Work instructions: Restate each line below word for word, skipping every picture.

Data below:
═══

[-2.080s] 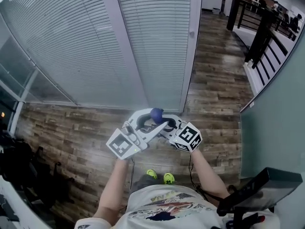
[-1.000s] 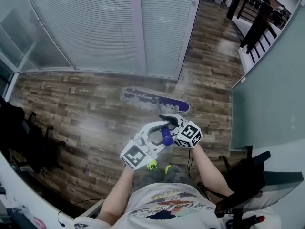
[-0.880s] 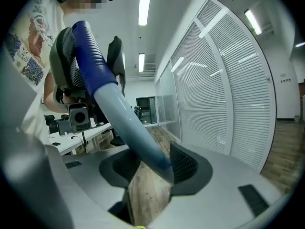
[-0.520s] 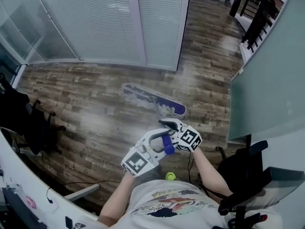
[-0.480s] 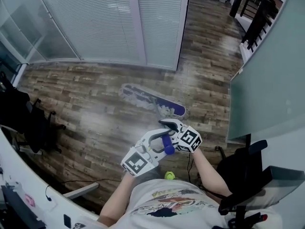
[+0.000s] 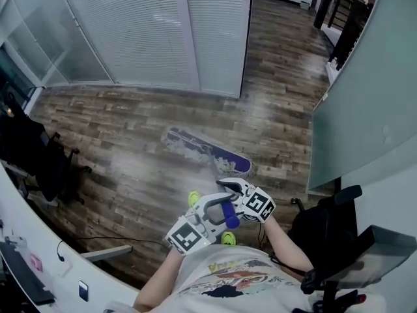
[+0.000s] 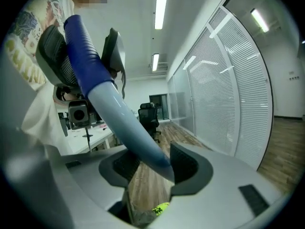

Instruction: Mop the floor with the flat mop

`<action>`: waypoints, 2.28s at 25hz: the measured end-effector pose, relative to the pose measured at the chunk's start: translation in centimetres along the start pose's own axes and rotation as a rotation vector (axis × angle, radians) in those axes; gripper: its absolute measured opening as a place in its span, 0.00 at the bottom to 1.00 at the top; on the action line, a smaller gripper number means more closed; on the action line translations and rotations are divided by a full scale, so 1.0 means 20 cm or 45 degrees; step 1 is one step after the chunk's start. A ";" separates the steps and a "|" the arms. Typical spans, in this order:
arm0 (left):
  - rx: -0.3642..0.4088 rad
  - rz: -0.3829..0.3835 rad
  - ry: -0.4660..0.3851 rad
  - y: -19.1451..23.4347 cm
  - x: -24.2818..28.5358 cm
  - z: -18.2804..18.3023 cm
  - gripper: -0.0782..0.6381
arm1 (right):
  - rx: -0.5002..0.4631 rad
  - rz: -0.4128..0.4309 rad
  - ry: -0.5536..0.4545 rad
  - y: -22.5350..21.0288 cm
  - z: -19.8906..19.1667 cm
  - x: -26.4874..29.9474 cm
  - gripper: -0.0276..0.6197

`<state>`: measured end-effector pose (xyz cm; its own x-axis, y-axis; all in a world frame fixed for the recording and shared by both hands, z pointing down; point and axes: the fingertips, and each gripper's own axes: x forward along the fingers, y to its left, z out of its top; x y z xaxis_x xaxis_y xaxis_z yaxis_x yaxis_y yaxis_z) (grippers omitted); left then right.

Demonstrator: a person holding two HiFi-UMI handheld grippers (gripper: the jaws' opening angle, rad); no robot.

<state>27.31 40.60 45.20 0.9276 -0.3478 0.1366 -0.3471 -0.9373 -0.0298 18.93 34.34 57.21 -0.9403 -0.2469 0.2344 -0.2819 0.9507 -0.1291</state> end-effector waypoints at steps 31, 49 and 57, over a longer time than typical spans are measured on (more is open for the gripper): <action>-0.056 -0.026 -0.219 1.50 -0.30 -0.01 0.37 | 0.009 0.090 0.113 -1.05 0.36 1.04 0.37; -0.043 -0.063 -0.246 2.47 -0.29 -0.12 0.38 | 0.008 0.050 0.130 -1.86 0.53 1.59 0.37; -0.056 -0.033 -0.165 2.95 -0.02 -0.18 0.38 | -0.021 0.103 0.172 -2.40 0.55 1.69 0.39</action>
<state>5.90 -14.48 46.98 0.9454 -0.3259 0.0073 -0.3260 -0.9452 0.0162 -1.34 -21.70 60.64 -0.9253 -0.1428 0.3512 -0.2018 0.9698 -0.1372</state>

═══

Reply:
[-2.080s] 
[-1.000s] 
[-0.880s] 
[-0.520s] 
[-0.480s] 
[+0.000s] 
[+0.000s] 

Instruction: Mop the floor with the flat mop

`<action>`: waypoints, 2.28s at 25hz: the measured end-effector pose, relative to the pose measured at the chunk's start: translation in centimetres along the start pose's own axes and rotation as a rotation vector (axis × angle, radians) in those axes; gripper: its absolute measured opening as a place in its span, 0.00 at the bottom to 1.00 at the top; on the action line, a smaller gripper number means more closed; on the action line translations and rotations are divided by a full scale, so 1.0 means 20 cm or 45 degrees; step 1 is one step after the chunk's start. A ";" separates the steps and a "|" the arms. Typical spans, in this order:
arm0 (left):
  - rx: -0.3642..0.4088 rad
  - rz: -0.3829..0.3835 rad
  - ry: -0.4660..0.3851 rad
  - y: -19.1451..23.4347 cm
  - x: -24.2818..28.5358 cm
  - z: -18.2804..18.3023 cm
  - gripper: -0.0782..0.6381
arm1 (right):
  - rx: -0.5002..0.4631 rad
  - rz: -0.4128..0.4309 rad
  - ry: -0.5536..0.4545 rad
  - y: -22.5350..21.0288 cm
  - z: -19.8906..19.1667 cm
  - x: -26.4874..29.9474 cm
  - gripper: -0.0276..0.6197

`<state>`: measured end-effector pose (xyz cm; its own x-axis, y-axis; all in a world frame fixed for the recording and shared by both hands, z pointing down; point and axes: the fingertips, and each gripper's own axes: x forward along the fingers, y to its left, z out of its top; x y z xaxis_x xaxis_y xaxis_z yaxis_x yaxis_y yaxis_z) (grippers omitted); left then right.

Demonstrator: a person holding two HiFi-UMI handheld grippers (gripper: the jaws' opening angle, rad); no robot.

<state>27.31 40.60 45.20 0.9276 -0.3478 0.1366 -0.3471 -0.9373 -0.0298 18.93 34.34 57.21 -0.9403 -0.2469 0.2344 -0.2819 0.9507 -0.1291</state> end-effector waypoints at steps 31, 49 and 57, over a longer time than typical spans are measured on (more is open for the gripper): <action>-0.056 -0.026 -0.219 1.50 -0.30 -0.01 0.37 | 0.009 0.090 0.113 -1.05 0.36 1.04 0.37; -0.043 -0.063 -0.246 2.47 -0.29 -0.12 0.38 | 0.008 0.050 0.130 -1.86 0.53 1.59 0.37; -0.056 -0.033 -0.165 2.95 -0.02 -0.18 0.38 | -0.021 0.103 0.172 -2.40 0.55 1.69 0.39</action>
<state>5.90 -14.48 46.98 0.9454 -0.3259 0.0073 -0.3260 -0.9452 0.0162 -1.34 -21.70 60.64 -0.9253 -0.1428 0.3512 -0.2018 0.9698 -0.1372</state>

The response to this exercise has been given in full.